▶ [What is expected]: Keep the lines exact and the pictures out as you repeat the following listing.

▶ [Provided material]:
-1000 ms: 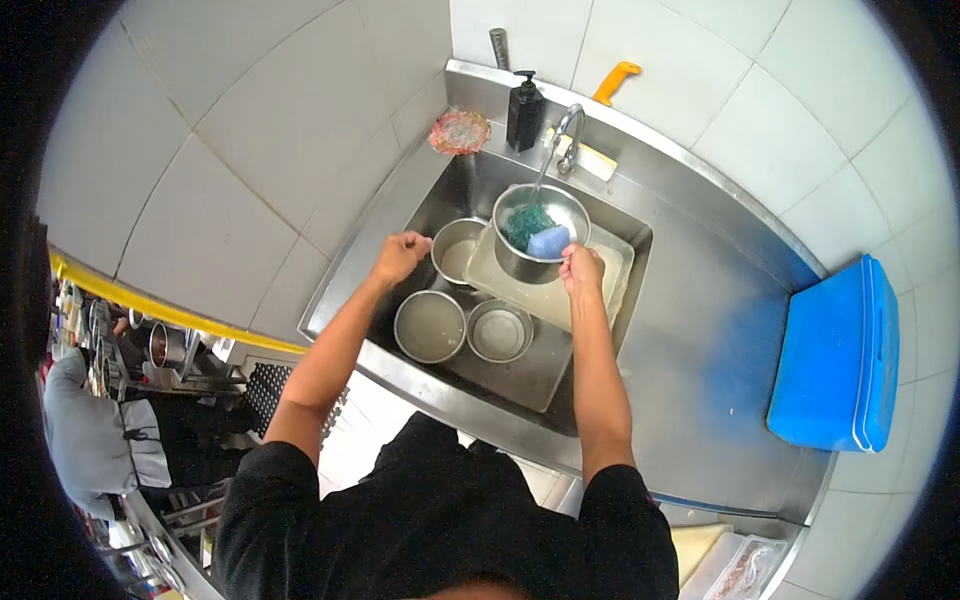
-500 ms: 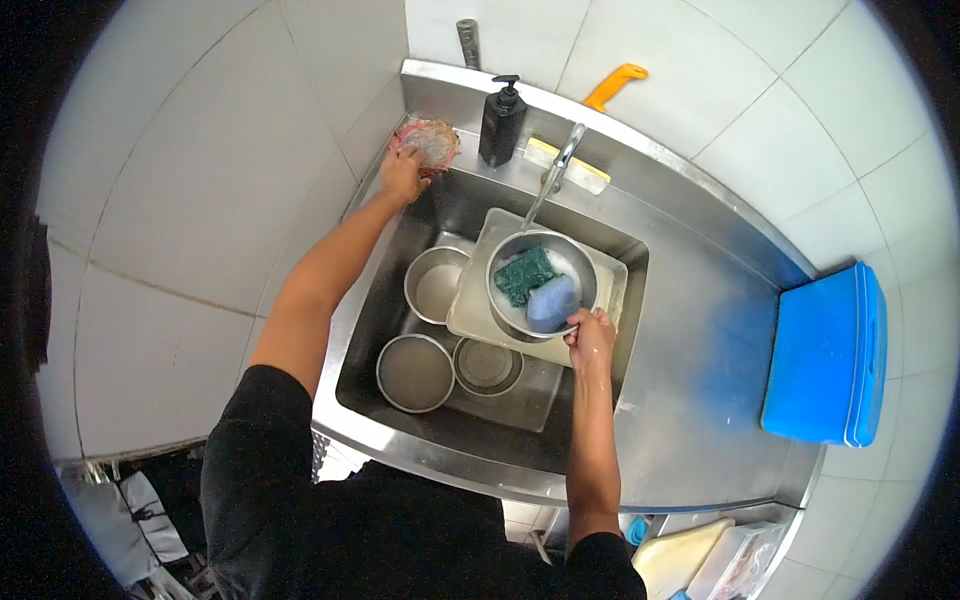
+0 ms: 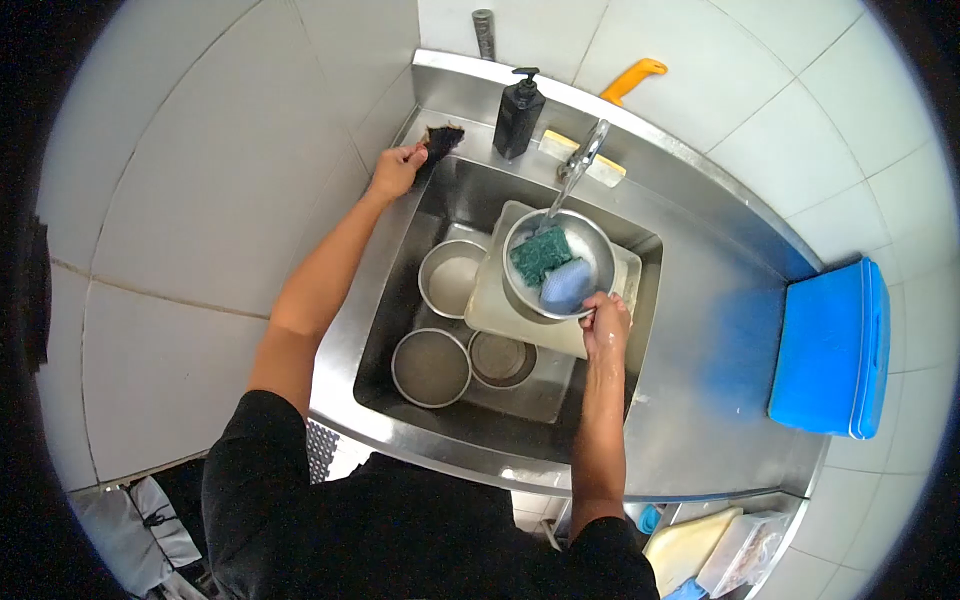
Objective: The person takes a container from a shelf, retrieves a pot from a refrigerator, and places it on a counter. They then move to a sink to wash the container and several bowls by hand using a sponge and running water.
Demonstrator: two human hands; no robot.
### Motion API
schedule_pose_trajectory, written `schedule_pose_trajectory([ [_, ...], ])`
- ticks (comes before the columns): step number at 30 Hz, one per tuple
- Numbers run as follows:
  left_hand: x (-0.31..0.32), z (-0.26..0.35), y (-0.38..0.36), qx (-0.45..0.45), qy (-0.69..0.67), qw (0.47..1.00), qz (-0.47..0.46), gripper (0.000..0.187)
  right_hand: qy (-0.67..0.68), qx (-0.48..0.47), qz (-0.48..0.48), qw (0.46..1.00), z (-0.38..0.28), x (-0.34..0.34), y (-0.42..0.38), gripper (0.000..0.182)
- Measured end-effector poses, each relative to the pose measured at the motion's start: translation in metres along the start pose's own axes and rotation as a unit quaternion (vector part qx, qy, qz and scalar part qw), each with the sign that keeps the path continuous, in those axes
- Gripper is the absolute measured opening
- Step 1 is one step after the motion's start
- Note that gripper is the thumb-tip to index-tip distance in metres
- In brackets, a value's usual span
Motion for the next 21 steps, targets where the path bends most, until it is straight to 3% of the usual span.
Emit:
schedule_pose_trajectory([
  [1,-0.005,-0.002,-0.005,-0.026,-0.149,0.988,-0.013,0.027,-0.002,-0.007,0.006,1.0,0.0,0.002,0.0,0.021],
  [3,-0.009,-0.012,-0.009,-0.074,-0.391,0.914,-0.077,0.028,0.001,-0.006,0.005,1.0,-0.002,0.011,-0.003,0.021],
  [10,-0.04,-0.009,-0.067,-0.095,-0.35,0.925,-0.116,0.029,0.01,-0.015,-0.004,1.0,-0.011,0.029,-0.012,0.022],
  [15,-0.034,0.013,-0.121,-0.024,-0.249,0.962,-0.111,0.032,0.019,-0.012,-0.001,1.0,-0.009,0.032,-0.01,0.023],
  [19,-0.039,0.054,-0.175,-0.073,-0.266,0.932,-0.235,0.034,0.021,-0.004,-0.003,1.0,-0.009,0.027,-0.009,0.024],
  [21,-0.006,0.025,-0.189,-0.071,-0.295,0.92,-0.247,0.033,0.031,-0.01,-0.007,0.999,-0.005,0.025,-0.006,0.024],
])
Point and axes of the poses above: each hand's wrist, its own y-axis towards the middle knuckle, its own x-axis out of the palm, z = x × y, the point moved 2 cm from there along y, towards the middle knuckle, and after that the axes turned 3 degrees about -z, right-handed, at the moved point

▶ [Result for this exercise]:
-1000 ms: 
-500 ms: 
+0 ms: 
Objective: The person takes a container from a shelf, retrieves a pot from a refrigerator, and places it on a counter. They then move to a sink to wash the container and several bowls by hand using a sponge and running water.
Demonstrator: two human hands; no robot.
### Motion API
schedule_pose_trajectory, written `schedule_pose_trajectory([ [_, ...], ])`
- ticks (comes before the columns): step number at 30 Hz, one per tuple
- Numbers run as follows:
  left_hand: x (-0.31..0.32), z (-0.26..0.35), y (-0.38..0.36), qx (-0.45..0.45), qy (-0.69..0.67), qw (0.47..1.00), qz (-0.47..0.46), gripper (0.000..0.187)
  right_hand: qy (-0.67..0.68), qx (-0.48..0.47), qz (-0.48..0.48), qw (0.46..1.00), z (-0.38..0.28), x (-0.34..0.34), y (-0.42..0.38), gripper (0.000..0.182)
- Measured end-effector poses, each relative to the pose measured at the motion's start: translation in metres along the start pose's own axes and rotation as a unit quaternion (vector part qx, qy, qz and scalar part qw), each with the sign that keeps the path continuous, in those axes
- Gripper is the absolute measured opening
- Step 1 is one step after the motion's start
- Note that gripper is the thumb-tip to index-tip distance in metres
- In brackets, a value's usual span
Motion for the next 21 steps, targets where the path bends most, until it is straight to 3% of the usual span.
Emit:
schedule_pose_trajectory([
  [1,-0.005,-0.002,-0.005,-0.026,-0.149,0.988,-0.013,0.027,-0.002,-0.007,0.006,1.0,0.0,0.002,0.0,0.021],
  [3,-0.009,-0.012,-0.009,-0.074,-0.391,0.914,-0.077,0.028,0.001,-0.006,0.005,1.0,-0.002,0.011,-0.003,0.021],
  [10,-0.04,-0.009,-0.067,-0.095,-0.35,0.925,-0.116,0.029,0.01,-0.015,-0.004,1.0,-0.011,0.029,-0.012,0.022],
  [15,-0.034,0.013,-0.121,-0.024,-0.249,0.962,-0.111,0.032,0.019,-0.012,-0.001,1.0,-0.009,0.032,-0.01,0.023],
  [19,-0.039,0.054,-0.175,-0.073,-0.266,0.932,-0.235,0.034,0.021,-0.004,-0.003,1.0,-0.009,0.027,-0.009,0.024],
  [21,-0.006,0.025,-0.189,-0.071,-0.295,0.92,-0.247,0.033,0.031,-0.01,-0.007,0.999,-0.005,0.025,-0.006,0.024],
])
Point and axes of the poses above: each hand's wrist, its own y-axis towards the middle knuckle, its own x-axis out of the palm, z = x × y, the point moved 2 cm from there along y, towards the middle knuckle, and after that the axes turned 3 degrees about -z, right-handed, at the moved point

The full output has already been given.